Seven companies this proxy season are offering investors with alternative management and shareholder proposals on proxy access. The two competing proposals provide different ownership thresholds for when a shareholder can make a proxy access nomination. Some of the management proposals are binding, while the shareholder proposals are always precatory. Four of the proposals have come to a vote so far, with mixed result.

Providing alternative proposals became necessary after the SEC shut down the availability of Rule 14a-8(i)(9) as a basis to exclude shareholder proposals, which we previously discussed here. In past proxy seasons, the inclusion of a management proposal with different ownership thresholds than what the shareholder proposal asks for would likely have caused the shareholder proposal to be excluded from the proxy statement. The SEC staff is currently evaluating the rule and is expected to provide guidance later this year on the future of Rule 14a-8(i)((9).

The companies that presented both options to shareholders provided clear disclosure about the voting process and the possible impact based on the ultimate vote results. On this basis, CalPERS and CalSTRS have sent a letter to Keith Higgins, the director of the Division of Corporation Finance, asking that Rule 14a-8(i)(9) should permit the submission of alternative management and shareholder proposals, unless neither alternative is precatory, rather than cause the shareholder proposal to be excluded.

The letter pointedly focuses on the reasons that Rule 14a-8(i)(9) has traditionally been allowed to exclude shareholder proposals, which is a concern that multiple proposals on the same ballot addressing the same topics could provide for inconsistent and ambiguous results, such that a board of directors would not know what shareholders wanted.

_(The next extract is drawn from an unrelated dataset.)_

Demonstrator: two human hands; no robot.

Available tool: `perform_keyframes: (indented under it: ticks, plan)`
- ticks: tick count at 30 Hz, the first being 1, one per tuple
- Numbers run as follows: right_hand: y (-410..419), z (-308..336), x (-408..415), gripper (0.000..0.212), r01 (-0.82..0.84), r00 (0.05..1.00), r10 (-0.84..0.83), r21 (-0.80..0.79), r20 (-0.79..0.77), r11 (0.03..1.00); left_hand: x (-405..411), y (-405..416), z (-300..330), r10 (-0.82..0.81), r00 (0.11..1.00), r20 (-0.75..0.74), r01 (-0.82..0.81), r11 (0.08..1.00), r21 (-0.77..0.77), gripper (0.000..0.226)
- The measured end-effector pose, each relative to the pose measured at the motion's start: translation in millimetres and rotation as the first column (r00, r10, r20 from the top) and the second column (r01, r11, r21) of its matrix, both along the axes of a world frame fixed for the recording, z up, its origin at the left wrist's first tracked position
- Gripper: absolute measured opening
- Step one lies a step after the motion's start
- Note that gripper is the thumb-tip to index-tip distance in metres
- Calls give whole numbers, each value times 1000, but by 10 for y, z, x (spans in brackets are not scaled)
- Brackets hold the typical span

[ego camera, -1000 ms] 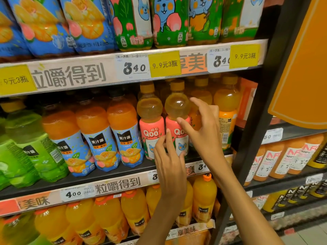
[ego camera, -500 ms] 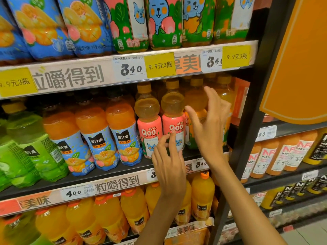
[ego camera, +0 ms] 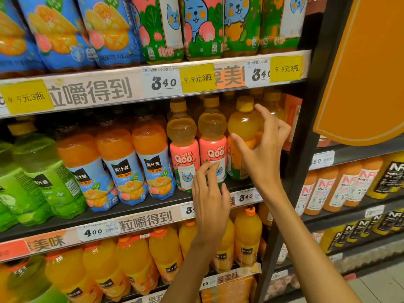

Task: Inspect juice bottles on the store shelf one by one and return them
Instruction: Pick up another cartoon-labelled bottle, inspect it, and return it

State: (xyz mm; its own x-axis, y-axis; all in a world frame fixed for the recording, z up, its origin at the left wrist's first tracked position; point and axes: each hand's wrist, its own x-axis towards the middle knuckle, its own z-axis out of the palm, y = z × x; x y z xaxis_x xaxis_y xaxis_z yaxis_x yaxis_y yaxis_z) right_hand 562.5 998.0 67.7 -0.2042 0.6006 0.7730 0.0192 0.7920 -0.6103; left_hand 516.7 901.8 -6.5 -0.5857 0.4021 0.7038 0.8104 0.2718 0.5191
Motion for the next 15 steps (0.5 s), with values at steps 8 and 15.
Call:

The two investors noted in the letter that based on the “real world examples” this season, having competing management and shareholder proposals did not cause investor confusion, and the vote results were fairly unambiguous. They indicate that this reflects the fact that “[s]hareowners in 2015 are increasingly sophisticated…have access to more information than ever” and that the voting results at the four companies so far “is testament to the common sense of the investor community.”

The letter urges that this guidance should not be limited to proxy access. If that approach is adopted, this could also mean that companies would no longer be able to exclude shareholder proposals asking for shareholders owning at least 10% of the company to be able to call special meetings by instead providing for a management proposal with a different ownership level, which has become a fairly standard response to special meeting shareholder proposals.